■ **WORK TASK**
Of all the entries below, only the lines from the one with "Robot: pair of" up to and including the one with "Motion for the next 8" are to be duplicated exactly.

Dataset entries:
───

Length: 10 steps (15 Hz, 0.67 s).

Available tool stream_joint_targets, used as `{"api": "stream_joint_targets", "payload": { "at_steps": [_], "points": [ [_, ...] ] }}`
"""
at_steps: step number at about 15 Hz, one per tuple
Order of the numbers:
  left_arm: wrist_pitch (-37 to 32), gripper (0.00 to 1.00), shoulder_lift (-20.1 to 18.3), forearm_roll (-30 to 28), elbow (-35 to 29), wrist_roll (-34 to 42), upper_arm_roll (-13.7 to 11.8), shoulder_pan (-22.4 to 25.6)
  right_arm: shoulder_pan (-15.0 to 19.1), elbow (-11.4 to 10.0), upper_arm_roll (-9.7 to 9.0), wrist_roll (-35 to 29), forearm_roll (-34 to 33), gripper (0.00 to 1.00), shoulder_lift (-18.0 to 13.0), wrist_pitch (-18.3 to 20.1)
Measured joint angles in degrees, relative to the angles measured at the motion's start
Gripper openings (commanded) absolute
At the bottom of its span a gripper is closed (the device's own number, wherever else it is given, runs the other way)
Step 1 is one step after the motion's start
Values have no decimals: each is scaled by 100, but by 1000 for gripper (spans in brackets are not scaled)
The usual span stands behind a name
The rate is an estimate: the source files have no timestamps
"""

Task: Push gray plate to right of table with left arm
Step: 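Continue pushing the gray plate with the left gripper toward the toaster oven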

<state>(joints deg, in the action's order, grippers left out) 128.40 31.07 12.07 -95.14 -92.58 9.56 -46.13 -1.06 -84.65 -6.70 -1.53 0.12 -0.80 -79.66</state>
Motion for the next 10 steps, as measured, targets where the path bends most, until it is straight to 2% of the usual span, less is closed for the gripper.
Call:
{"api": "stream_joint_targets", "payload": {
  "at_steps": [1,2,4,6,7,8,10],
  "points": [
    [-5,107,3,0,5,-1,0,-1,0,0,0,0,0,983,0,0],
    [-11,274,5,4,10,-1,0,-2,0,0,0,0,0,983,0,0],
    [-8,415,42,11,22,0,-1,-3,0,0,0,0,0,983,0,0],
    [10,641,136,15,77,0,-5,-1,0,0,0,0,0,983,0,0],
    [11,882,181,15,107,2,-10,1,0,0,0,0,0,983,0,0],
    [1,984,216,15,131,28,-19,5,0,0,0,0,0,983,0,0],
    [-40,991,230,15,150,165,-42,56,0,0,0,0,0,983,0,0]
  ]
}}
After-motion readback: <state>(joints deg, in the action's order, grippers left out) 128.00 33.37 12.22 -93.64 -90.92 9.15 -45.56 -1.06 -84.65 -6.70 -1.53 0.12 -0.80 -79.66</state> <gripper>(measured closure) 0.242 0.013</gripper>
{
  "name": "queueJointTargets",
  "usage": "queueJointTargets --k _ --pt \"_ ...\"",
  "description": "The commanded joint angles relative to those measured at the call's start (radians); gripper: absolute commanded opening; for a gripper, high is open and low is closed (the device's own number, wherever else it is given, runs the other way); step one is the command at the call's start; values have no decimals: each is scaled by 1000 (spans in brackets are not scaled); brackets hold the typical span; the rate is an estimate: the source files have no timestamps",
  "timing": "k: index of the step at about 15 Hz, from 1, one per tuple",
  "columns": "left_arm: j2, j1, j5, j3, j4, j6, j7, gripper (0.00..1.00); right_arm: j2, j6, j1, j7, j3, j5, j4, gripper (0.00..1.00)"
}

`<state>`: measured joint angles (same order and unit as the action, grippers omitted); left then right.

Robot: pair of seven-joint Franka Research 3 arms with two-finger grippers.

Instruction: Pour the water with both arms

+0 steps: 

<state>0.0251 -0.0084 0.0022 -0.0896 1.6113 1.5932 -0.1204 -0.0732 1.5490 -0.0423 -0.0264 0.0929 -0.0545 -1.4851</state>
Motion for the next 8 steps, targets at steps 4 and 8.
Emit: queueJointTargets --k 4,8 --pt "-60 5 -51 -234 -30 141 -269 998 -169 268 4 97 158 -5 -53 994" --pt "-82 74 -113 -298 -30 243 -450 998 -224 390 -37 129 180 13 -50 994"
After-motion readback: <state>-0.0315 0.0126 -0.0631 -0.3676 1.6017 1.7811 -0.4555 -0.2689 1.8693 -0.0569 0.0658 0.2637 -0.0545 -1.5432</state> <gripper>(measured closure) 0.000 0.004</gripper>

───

■ **THE COMPLETED TASK**
Robot: pair of seven-joint Franka Research 3 arms with two-finger grippers.

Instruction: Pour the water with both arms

+0 steps: 

<state>0.0251 -0.0084 0.0022 -0.0896 1.6113 1.5932 -0.1204 -0.0732 1.5490 -0.0423 -0.0264 0.0929 -0.0545 -1.4851</state>
Motion for the next 8 steps, targets at steps 4 and 8.

The required output is now complete.